* Task objective *
Your reply should consist solely of the lines from the start of the material below through the line containing "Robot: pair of", reproduced exactly.

************

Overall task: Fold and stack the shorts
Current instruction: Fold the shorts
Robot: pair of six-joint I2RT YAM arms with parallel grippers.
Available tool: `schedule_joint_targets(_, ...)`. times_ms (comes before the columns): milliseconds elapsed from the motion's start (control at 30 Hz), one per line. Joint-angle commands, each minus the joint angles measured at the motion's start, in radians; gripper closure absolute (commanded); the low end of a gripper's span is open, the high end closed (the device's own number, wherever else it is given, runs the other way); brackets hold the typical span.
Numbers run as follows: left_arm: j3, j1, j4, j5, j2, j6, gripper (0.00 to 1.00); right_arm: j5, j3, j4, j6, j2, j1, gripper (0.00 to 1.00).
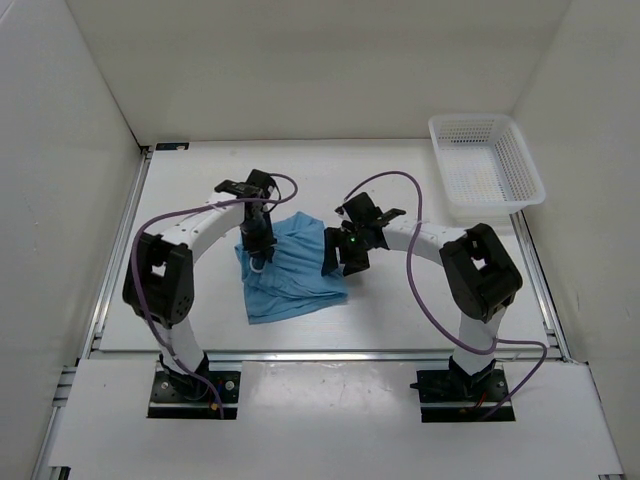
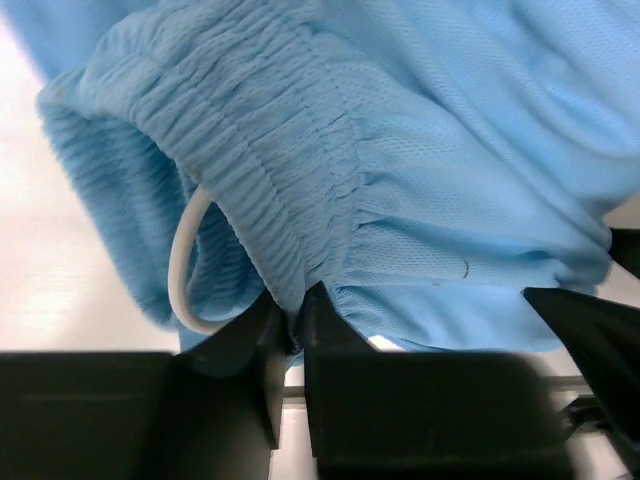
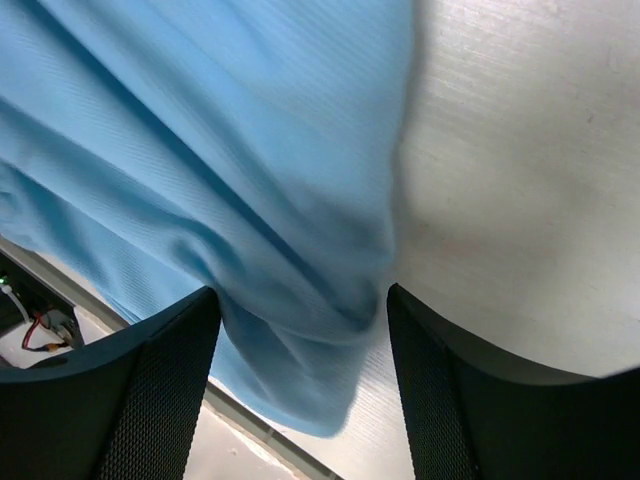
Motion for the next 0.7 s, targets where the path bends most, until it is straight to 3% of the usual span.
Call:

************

* Completed exercise *
Overall task: Fold and stack the shorts
Current instruction: Fold the shorts
Robot: pair of six-joint I2RT YAM arms with parallel grippers.

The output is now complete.